[Dataset items]
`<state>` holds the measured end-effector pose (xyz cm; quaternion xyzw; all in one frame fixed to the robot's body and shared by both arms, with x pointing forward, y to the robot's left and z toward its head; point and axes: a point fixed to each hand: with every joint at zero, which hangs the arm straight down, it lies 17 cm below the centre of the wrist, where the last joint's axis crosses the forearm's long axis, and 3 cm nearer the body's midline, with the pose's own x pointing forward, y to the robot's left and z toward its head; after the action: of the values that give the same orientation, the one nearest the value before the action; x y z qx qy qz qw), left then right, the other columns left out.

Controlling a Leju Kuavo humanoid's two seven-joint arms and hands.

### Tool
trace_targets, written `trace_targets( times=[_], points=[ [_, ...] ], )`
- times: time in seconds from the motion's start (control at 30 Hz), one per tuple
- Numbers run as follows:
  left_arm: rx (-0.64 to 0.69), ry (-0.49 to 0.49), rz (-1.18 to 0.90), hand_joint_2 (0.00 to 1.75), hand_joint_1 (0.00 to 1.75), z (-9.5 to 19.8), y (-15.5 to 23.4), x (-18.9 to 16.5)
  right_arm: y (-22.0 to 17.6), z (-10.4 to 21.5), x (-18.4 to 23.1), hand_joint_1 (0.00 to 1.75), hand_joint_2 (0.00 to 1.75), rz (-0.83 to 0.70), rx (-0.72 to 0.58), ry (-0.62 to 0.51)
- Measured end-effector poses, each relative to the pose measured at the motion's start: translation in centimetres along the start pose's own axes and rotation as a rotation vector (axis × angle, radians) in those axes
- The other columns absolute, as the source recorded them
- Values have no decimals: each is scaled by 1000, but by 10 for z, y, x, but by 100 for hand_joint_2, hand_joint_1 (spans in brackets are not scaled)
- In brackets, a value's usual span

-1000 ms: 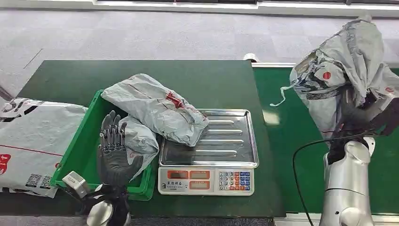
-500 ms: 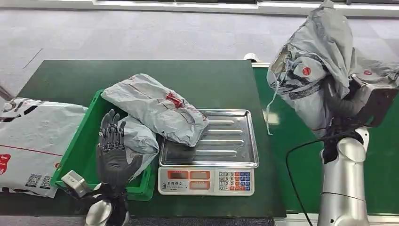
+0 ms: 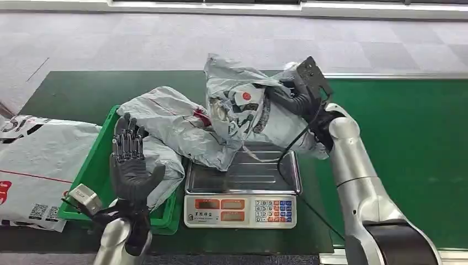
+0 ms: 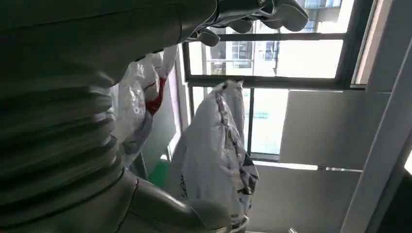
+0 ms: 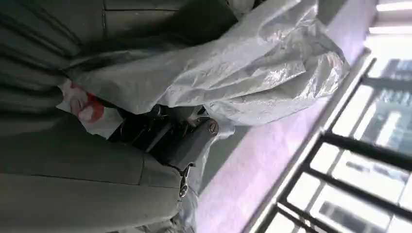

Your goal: Moved the parcel from conveyor to table for the left to box.

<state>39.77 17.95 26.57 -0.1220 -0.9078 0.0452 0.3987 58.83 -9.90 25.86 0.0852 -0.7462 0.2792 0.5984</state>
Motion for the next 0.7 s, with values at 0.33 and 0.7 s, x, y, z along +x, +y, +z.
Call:
trace_targets(
  times=[0.33,0.7],
  points=[
    [122,-52,-94,175,0,-18,53,22,153,0,-39,175,0,73,399,197],
    [178,-110,-164,175,0,-24,77,46,208,23,-47,175,0,97,589,214]
  ],
)
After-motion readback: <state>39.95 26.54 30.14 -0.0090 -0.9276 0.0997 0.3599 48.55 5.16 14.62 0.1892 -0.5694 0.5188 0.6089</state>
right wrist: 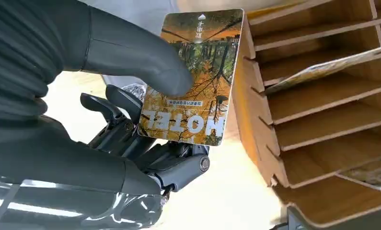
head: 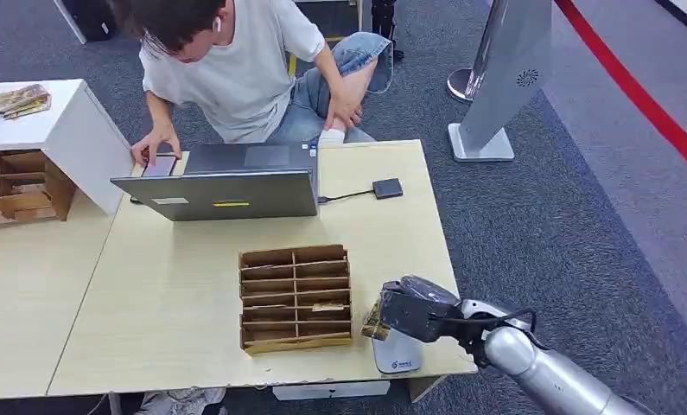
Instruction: Pass the card to the sensor for recognition and then transmit it.
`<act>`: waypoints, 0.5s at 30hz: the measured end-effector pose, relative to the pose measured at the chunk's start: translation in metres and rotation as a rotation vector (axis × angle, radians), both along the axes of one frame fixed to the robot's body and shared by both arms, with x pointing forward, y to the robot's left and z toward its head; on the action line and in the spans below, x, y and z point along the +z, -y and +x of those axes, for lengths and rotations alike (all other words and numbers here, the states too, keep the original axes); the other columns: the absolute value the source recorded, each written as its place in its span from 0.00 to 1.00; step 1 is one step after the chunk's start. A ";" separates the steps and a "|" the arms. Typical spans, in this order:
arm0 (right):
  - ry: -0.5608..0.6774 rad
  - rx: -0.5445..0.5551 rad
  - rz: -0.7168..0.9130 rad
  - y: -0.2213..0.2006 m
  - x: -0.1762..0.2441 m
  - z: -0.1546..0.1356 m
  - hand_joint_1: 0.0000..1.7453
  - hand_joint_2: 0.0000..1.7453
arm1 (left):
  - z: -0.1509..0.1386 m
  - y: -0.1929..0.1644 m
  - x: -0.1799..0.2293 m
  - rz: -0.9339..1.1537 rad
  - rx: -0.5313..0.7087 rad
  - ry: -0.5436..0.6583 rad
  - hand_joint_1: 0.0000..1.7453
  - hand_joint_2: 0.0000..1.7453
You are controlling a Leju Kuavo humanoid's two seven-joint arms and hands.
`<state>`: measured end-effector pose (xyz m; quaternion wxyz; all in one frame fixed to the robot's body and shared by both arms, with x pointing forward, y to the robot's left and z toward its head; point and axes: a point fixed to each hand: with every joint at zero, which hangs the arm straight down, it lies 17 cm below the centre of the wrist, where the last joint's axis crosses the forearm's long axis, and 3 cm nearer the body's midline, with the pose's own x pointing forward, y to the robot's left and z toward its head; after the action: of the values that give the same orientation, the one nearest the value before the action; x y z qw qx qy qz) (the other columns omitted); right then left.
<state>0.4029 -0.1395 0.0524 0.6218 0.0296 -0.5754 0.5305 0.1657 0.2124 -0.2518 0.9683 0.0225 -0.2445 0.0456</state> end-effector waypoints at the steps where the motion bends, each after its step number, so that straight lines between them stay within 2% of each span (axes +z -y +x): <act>1: -0.001 0.002 -0.001 -0.002 -0.001 -0.001 1.00 1.00 | 0.000 0.000 0.000 0.000 0.000 0.000 0.00 0.00; 15: 0.008 -0.016 -0.056 -0.001 -0.014 0.003 1.00 1.00 | 0.005 0.004 0.001 -0.002 0.012 -0.012 0.00 0.00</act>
<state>0.4055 -0.1380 0.0387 0.6243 0.0054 -0.5631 0.5414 0.1712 0.2080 -0.2506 0.9695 0.0232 -0.2387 0.0513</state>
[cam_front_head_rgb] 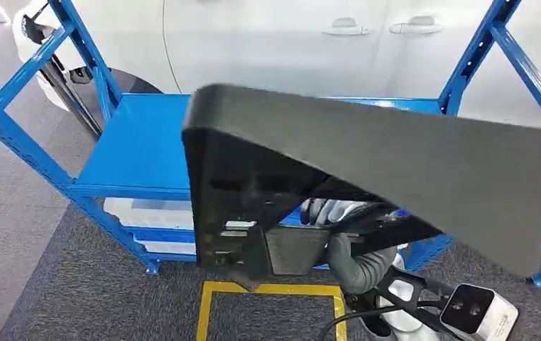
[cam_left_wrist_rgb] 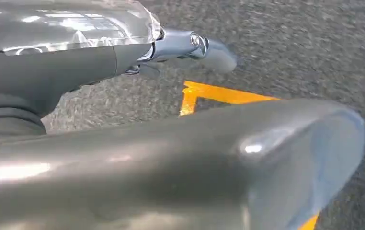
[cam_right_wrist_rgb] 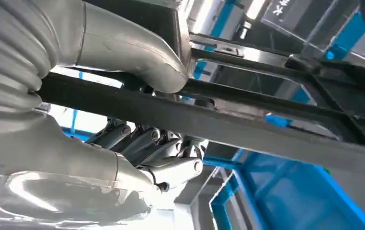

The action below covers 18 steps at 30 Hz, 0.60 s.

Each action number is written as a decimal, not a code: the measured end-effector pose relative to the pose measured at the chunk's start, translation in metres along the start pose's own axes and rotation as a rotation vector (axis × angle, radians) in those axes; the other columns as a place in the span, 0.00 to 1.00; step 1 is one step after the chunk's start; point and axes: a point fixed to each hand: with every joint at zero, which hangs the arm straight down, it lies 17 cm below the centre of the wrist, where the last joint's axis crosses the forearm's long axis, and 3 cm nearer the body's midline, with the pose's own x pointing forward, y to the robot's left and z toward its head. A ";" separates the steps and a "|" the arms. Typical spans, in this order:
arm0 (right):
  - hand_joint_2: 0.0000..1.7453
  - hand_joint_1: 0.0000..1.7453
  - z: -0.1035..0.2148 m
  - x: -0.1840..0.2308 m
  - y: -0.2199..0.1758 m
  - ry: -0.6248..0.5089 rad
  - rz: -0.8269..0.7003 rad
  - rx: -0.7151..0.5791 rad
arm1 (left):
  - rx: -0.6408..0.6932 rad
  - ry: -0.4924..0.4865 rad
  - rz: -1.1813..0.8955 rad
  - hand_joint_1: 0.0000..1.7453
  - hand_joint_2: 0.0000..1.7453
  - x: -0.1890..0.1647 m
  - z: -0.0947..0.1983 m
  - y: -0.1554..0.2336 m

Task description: Take the parts from the cabinet and place them on the table.

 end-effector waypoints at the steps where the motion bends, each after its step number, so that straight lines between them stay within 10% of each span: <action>1: 1.00 0.86 0.000 0.000 0.000 0.001 0.000 0.001 | 0.001 0.000 0.001 0.00 0.00 0.000 0.000 0.000; 18: 1.00 0.86 0.006 -0.003 -0.010 0.029 0.005 0.002 | 0.011 0.003 -0.001 0.00 0.00 0.000 0.000 0.001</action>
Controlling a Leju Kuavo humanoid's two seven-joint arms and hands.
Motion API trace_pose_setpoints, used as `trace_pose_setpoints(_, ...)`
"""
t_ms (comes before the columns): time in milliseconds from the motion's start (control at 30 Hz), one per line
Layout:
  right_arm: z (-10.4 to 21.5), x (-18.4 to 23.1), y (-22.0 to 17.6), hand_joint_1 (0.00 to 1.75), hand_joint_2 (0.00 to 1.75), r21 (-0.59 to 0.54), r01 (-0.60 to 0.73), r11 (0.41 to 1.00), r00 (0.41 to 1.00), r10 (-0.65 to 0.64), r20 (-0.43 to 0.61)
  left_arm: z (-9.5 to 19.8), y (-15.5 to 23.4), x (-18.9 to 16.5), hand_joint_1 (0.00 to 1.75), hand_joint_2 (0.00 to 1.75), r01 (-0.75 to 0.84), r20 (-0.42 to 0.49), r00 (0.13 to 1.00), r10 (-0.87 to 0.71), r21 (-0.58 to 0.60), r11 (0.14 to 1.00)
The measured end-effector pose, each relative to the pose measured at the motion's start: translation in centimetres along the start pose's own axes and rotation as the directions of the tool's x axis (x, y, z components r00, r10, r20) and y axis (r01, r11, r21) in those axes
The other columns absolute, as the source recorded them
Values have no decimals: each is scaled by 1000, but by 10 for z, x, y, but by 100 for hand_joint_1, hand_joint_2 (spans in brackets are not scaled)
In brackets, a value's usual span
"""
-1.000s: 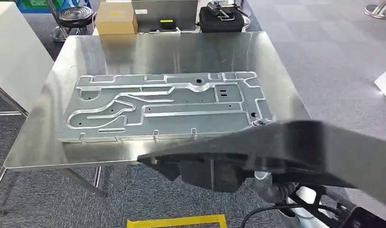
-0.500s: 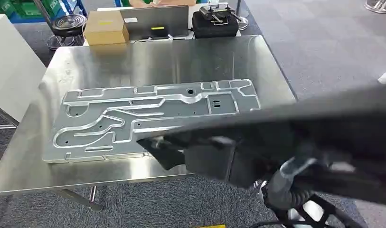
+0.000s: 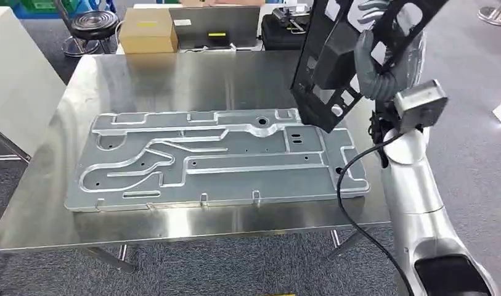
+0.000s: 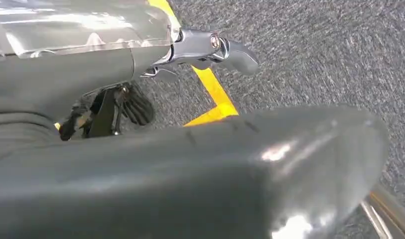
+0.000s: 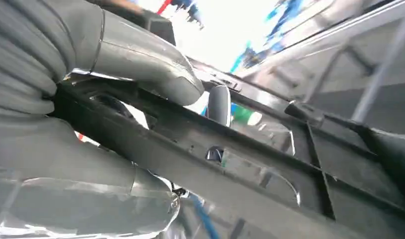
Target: Take the parts from the cabinet and place them on the table.
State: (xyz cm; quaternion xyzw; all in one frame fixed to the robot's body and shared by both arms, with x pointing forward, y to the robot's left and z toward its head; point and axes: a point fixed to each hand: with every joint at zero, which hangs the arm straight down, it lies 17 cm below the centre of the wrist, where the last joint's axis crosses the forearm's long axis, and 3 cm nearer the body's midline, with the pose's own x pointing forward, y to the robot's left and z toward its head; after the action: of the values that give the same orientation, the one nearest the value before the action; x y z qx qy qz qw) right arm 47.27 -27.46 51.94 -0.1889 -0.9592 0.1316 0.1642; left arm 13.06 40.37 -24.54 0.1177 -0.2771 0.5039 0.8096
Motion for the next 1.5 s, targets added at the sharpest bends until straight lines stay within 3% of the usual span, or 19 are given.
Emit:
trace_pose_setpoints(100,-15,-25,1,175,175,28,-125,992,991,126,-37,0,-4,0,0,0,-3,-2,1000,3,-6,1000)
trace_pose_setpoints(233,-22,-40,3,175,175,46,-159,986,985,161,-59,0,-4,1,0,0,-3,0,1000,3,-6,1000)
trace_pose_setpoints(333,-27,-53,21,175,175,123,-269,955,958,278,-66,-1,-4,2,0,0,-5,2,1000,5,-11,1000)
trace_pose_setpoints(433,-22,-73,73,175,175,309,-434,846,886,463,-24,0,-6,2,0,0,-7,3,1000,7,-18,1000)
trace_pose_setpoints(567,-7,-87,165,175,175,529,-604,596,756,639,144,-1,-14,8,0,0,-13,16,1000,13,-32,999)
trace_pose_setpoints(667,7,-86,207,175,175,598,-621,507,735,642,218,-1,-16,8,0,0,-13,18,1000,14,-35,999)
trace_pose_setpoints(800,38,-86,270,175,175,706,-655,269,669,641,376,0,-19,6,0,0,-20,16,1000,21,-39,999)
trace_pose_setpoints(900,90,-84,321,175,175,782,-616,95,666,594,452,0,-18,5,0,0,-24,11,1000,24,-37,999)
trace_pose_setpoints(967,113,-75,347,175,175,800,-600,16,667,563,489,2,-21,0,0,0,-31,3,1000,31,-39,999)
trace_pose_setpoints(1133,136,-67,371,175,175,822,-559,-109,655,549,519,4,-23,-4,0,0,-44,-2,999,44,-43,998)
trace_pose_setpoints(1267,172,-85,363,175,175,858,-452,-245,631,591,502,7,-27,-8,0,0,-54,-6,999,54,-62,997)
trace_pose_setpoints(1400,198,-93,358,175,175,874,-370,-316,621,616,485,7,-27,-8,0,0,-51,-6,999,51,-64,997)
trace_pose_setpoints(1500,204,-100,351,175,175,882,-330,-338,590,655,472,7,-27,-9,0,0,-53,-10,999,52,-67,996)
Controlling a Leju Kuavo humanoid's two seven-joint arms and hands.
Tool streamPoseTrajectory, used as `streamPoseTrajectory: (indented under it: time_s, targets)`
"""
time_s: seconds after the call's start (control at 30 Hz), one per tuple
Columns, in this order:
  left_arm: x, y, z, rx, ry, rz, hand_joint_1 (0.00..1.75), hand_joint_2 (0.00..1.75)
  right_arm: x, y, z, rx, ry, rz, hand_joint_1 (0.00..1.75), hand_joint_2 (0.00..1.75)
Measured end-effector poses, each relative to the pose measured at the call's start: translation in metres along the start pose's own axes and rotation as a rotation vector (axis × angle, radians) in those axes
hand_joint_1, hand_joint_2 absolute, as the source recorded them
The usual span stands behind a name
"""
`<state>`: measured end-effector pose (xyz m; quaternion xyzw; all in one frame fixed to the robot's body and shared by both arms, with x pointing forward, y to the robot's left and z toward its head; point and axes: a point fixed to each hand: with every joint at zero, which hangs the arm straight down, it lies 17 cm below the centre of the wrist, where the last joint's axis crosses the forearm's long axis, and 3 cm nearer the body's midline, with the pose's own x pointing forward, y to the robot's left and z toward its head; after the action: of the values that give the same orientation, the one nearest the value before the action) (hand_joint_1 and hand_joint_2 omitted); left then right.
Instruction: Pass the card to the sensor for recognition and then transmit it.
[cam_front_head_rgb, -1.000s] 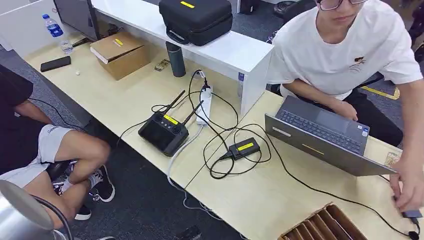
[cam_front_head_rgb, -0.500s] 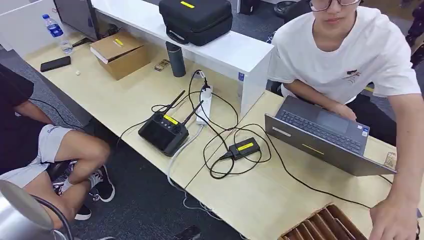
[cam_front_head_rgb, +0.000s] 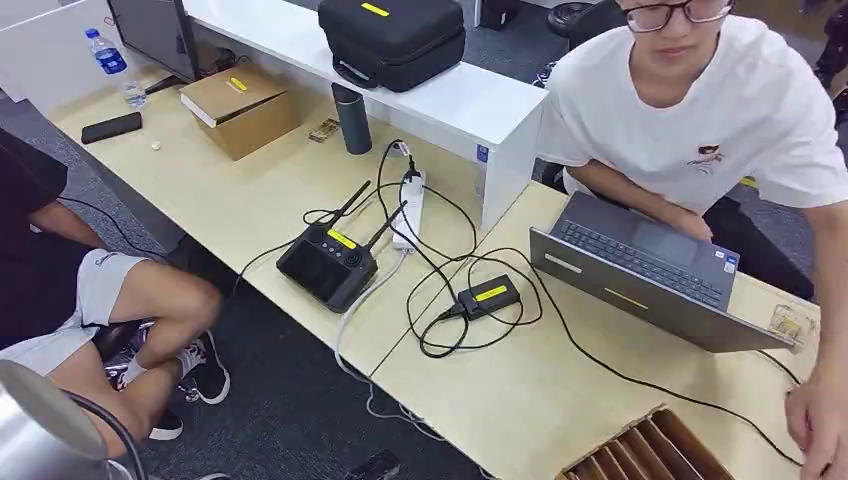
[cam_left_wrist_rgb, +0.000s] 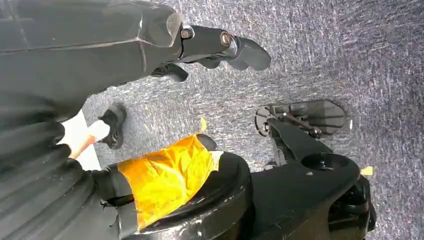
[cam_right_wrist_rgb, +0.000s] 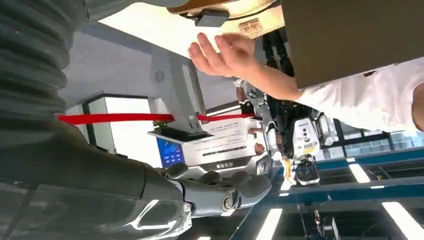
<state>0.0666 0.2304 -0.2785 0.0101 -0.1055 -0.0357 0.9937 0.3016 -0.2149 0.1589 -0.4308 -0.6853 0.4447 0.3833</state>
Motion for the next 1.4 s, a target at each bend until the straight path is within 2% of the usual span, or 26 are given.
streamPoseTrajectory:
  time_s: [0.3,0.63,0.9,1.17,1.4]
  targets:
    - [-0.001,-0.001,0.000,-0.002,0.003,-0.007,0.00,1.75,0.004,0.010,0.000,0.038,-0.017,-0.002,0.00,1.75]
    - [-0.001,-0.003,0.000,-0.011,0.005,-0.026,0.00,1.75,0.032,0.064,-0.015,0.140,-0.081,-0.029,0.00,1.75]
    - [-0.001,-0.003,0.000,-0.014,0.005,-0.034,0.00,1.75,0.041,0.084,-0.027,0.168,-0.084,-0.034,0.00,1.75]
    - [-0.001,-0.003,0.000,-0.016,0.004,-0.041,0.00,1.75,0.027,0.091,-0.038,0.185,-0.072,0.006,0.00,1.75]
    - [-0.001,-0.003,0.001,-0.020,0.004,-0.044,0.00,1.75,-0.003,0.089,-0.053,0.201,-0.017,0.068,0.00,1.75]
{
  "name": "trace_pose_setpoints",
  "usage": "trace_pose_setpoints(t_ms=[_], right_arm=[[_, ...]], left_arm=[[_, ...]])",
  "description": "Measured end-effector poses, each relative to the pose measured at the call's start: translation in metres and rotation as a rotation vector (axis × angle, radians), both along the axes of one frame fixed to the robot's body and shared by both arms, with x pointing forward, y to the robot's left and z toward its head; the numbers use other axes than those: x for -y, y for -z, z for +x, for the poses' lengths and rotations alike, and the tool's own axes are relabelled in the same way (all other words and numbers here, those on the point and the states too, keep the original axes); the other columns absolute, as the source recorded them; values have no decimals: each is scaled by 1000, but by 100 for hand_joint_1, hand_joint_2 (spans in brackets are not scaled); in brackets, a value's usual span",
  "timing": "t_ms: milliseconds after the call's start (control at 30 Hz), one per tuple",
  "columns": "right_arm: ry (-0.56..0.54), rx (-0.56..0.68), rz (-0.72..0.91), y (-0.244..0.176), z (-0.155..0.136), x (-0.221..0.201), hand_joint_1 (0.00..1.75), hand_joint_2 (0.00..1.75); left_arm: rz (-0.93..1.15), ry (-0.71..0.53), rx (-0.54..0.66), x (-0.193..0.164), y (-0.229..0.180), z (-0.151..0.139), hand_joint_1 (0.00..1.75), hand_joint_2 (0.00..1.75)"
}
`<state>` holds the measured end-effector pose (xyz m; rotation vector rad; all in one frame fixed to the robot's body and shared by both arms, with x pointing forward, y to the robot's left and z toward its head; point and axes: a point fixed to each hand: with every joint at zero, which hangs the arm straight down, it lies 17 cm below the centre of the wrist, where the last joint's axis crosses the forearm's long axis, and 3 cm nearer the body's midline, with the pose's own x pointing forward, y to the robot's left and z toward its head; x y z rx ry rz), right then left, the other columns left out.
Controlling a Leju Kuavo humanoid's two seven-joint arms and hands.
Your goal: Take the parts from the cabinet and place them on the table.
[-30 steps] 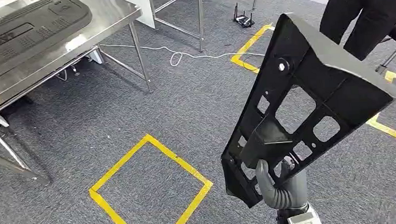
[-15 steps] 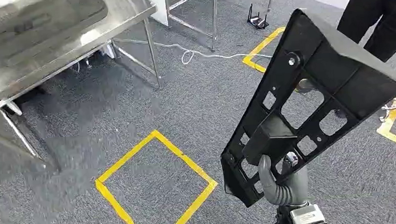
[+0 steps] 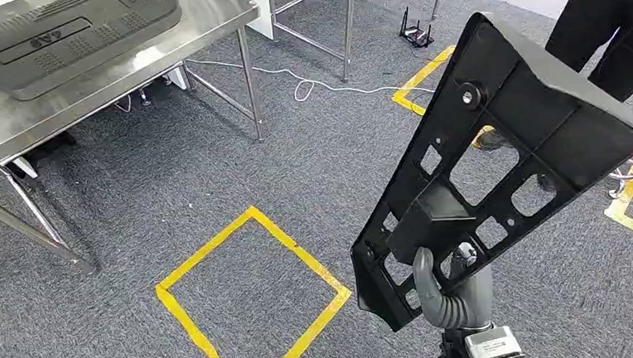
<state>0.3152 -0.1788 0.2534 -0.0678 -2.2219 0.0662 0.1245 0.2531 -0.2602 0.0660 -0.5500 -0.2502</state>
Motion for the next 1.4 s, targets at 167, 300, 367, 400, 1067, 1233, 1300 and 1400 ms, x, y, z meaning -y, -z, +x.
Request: trace_pose_setpoints(t_ms=[167,300,367,400,1067,1233,1300,1400], right_arm=[[0,0,0,0,0,0,175,175],[0,2,-3,0,0,0,175,175],[0,2,-3,0,0,0,175,175],[1,2,-3,0,0,0,175,175],[1,-6,-13,3,-1,0,175,175],[2,-8,-11,3,-2,0,175,175],[2,-10,-11,4,-2,0,175,175],[2,-11,-11,4,-2,0,175,175]], left_arm=[[-3,0,2,0,0,0,0,175],[-5,-1,-8,1,1,-1,0,175],[-8,0,-10,1,1,-2,0,175],[-9,0,-11,2,1,-2,0,175],[6,2,-17,-1,2,-3,0,175],[4,3,-18,0,2,-3,0,175],[4,2,-20,0,2,-4,0,175],[4,2,-21,0,2,-4,0,175]])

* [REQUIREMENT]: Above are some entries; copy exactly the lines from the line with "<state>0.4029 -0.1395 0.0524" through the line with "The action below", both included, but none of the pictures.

* [EXPECTED ANSWER]:
<state>0.4029 -0.1395 0.0524 0.6218 0.0296 -0.5754 0.5305 0.1657 0.2124 -0.2518 0.9683 0.0225 -0.2445 0.0456</state> end-effector waypoints at the steps where the motion bends, each after its step number, so that straight lines between them stay within 2% of each span (axes +z -y +x): <act>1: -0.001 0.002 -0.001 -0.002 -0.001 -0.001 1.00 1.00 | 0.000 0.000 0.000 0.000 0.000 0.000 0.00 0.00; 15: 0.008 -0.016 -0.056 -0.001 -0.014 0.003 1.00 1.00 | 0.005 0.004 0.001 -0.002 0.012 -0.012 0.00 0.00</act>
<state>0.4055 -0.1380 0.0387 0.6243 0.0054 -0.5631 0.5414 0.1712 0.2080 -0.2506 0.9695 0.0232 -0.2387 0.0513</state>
[cam_front_head_rgb] 
[cam_left_wrist_rgb] 
[cam_right_wrist_rgb] 

The action below covers 18 steps at 30 Hz, 0.60 s.

That completes the exercise.